Peter has plenty of experience in the tech world. Much of it came at IBM, where he was a global marketer in charge of, among other products, the WebSphere Application Server and Studio.
IBM is to start-ups as GM is to Tesla. But Peter has leaped into his new role with gusto — and many good ideas.
“I like starting things,” he says. He points with pride to FairCo TEEM (Fairfield County Tech, Environment, Entertainment and Marketing) meetups. He helped grow the group from 4 people gathered above Bogey’s in the summer of 2010, to nearly 400 members. Events are held throughout the area.
“There are so many smart, accomplished, experienced people here,” Peter says. “A lot of them would like to reduce the hours they spend on the train every day.”
But they need a different set of skills to bring their ideas to reality. They need angel investors. They need developers to help them build prototypes.
The Stamford Innnovation Center helps. Housed in a beautiful 1907 Beaux-Arts building — the city’s old Town Hall — across from the mall, its high ceilings and marble somehow help nurture 21st century ideas and contacts.
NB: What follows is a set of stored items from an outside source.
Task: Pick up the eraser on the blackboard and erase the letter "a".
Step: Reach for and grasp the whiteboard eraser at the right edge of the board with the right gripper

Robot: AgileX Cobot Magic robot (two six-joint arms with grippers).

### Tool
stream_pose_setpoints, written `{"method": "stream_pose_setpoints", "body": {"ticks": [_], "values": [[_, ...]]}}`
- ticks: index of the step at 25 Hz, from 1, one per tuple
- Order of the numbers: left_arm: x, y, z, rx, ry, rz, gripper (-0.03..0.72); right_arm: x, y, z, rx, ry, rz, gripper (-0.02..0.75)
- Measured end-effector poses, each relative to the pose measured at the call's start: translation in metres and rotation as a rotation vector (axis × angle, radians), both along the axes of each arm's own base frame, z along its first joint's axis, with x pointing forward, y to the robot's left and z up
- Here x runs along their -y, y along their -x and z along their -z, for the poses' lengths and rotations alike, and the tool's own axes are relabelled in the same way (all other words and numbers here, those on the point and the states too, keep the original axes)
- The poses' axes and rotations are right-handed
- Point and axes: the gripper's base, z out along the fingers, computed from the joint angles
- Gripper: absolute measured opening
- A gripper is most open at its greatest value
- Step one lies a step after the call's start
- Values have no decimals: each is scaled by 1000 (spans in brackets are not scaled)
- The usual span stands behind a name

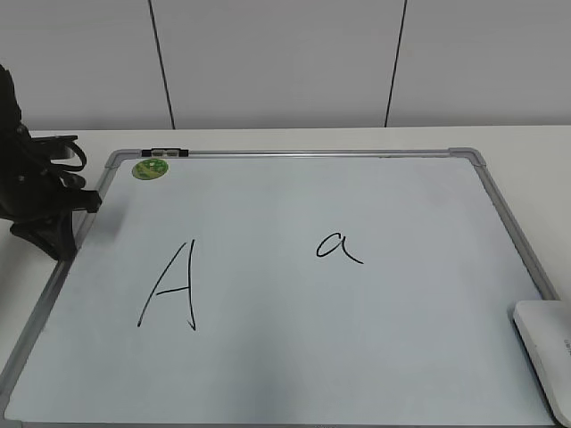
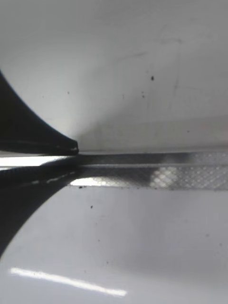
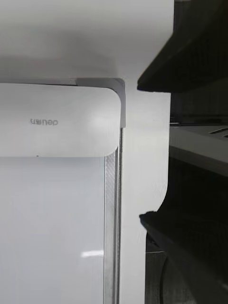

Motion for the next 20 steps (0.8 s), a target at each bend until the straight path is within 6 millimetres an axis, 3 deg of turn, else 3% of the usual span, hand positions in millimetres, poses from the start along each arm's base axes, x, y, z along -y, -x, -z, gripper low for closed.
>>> {"method": "stream_pose_setpoints", "body": {"ticks": [9, 20], "values": [[0, 0, 0, 0, 0, 0, 38, 1, -26, 25, -105, 0, 26, 573], [0, 0, 0, -2, 0, 0, 39, 0, -71, 33, -158, 45, 21, 573]]}}
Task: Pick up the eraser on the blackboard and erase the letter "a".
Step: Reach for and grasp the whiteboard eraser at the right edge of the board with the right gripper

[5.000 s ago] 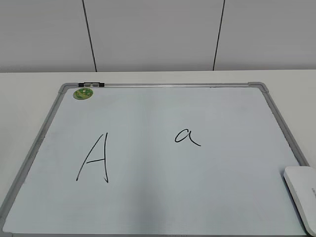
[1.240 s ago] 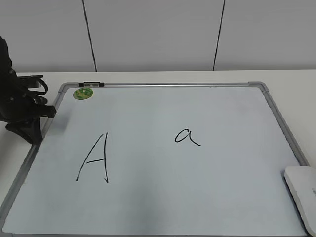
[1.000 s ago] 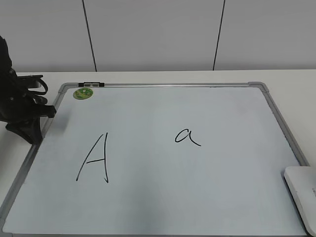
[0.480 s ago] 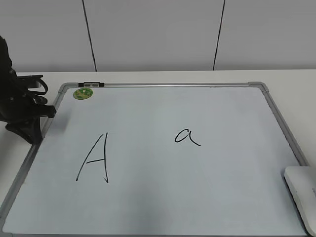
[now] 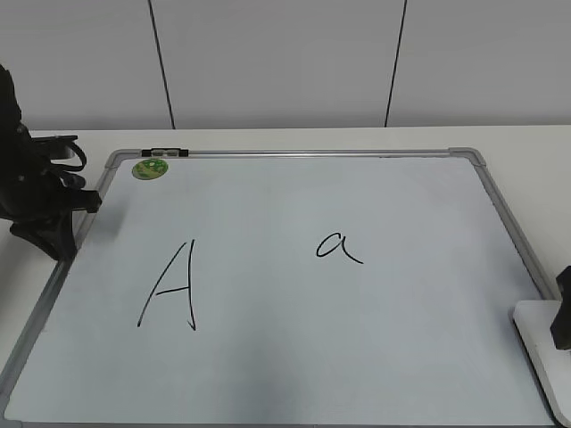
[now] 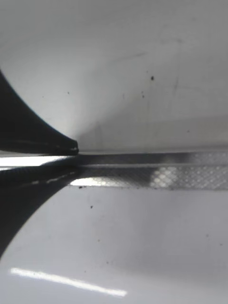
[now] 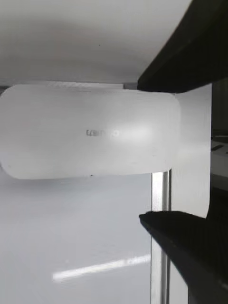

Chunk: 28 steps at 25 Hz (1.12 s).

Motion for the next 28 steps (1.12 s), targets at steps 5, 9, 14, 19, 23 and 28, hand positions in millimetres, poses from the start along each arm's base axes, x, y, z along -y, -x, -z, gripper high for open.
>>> {"method": "stream_pose_setpoints", "body": {"ticks": [5, 9, 14, 19, 23, 28], "values": [[0, 0, 0, 0, 0, 0, 41, -9, -9, 9, -10, 93, -23, 573], [0, 0, 0, 0, 2, -1, 41, -9, -14, 19, -33, 114, 0, 573], [0, 0, 0, 0, 3, -2, 41, -9, -19, 31, -67, 116, 1, 573], [0, 0, 0, 0, 3, -2, 41, -9, -22, 37, -71, 116, 1, 573], [0, 0, 0, 0, 3, -2, 41, -10, -24, 41, -76, 117, 2, 593], [0, 0, 0, 0, 3, -2, 41, -10, -27, 42, -63, 116, 2, 635]]}}
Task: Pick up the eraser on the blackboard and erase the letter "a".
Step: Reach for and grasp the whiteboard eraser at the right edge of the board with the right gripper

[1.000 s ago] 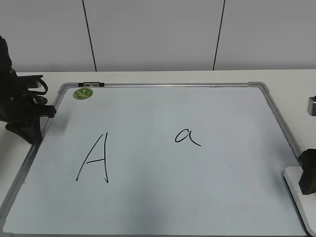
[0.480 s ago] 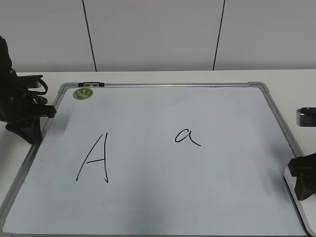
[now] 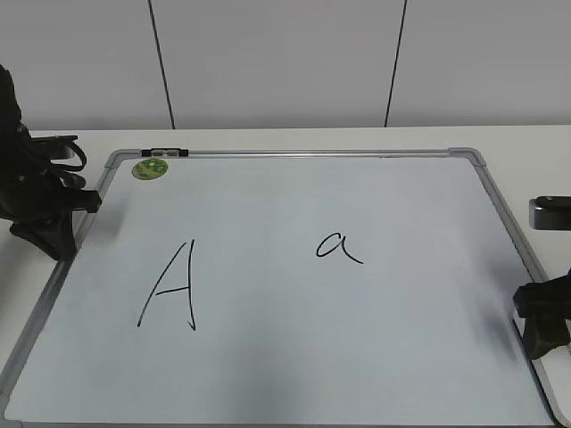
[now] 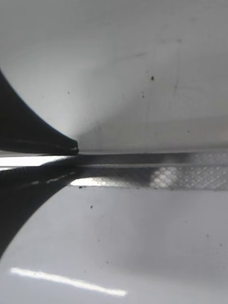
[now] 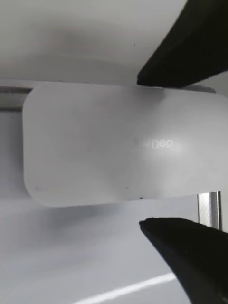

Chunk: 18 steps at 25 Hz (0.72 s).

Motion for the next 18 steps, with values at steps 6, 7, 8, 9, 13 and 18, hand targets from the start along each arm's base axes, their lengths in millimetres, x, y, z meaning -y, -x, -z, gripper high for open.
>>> {"method": "stream_pose_setpoints", "body": {"ticks": [6, 7, 8, 9, 13, 18], "values": [[0, 0, 0, 0, 1, -1, 41, 0, -3, 2, 14, 2, -2, 645], [0, 0, 0, 0, 1, -1, 41, 0, -3, 2, 17, 3, -3, 646], [0, 0, 0, 0, 1, -1, 41, 0, -3, 2, 16, 3, -1, 647], [0, 0, 0, 0, 1, -1, 41, 1, -3, 2, 18, 3, 5, 648], [0, 0, 0, 0, 3, -2, 41, 6, -4, 2, 18, 2, 32, 649], [0, 0, 0, 0, 5, -3, 41, 7, -4, 2, 19, 4, 34, 649]]}}
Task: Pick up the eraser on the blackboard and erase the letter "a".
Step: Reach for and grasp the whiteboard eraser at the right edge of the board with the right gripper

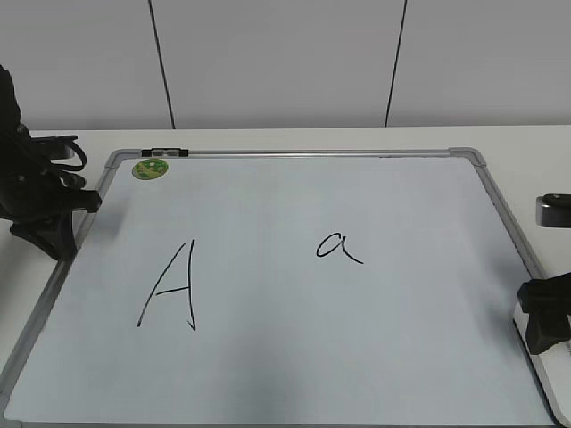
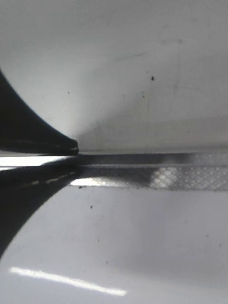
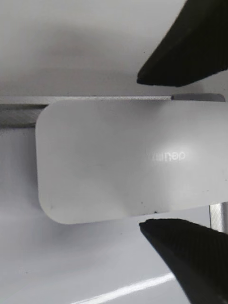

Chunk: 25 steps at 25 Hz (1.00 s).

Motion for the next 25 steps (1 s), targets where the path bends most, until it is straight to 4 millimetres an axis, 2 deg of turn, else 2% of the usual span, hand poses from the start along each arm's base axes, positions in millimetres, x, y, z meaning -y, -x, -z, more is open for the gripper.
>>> {"method": "stream_pose_setpoints", "body": {"ticks": [7, 15, 18, 21, 25], "values": [[0, 0, 0, 0, 5, -1, 43, 0, 0, 1, -3, 2, -19, 649], [0, 0, 0, 0, 7, 0, 46, -1, -2, 17, -67, 2, -21, 645], [0, 0, 0, 0, 7, 0, 48, -1, -2, 17, -67, 2, -21, 620], [0, 0, 0, 0, 7, 0, 49, -1, -2, 17, -67, 0, -24, 536], [0, 0, 0, 0, 8, 0, 49, -1, -2, 17, -68, 1, -28, 525]]}}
Right now, a start-up is building a platform for lawyers doing due diligence on acquisitions. Two women from Wharton have created a business that helps students manage their education debt.
In addition to workspace, SIC hosts events. Nine are scheduled for January, including discussions, presentations and meet-ups.
During the Stamford Innovation Center Startup Weekend, developers and designers spent 54 hours creating ideas — then pitching them, in a competitive setting.
Peter calls the Stamford Innovation a “meta-startup.” That’s not a term he was likely to hear at IBM.
He enjoyed his work in corporate America. But, he says, in that world “you need permission and consensus for everything.”
The start-up world is all about “how much you can do, and how quickly.”
At the Stamford Innovation Center, the answer is: “lots, and real fast.”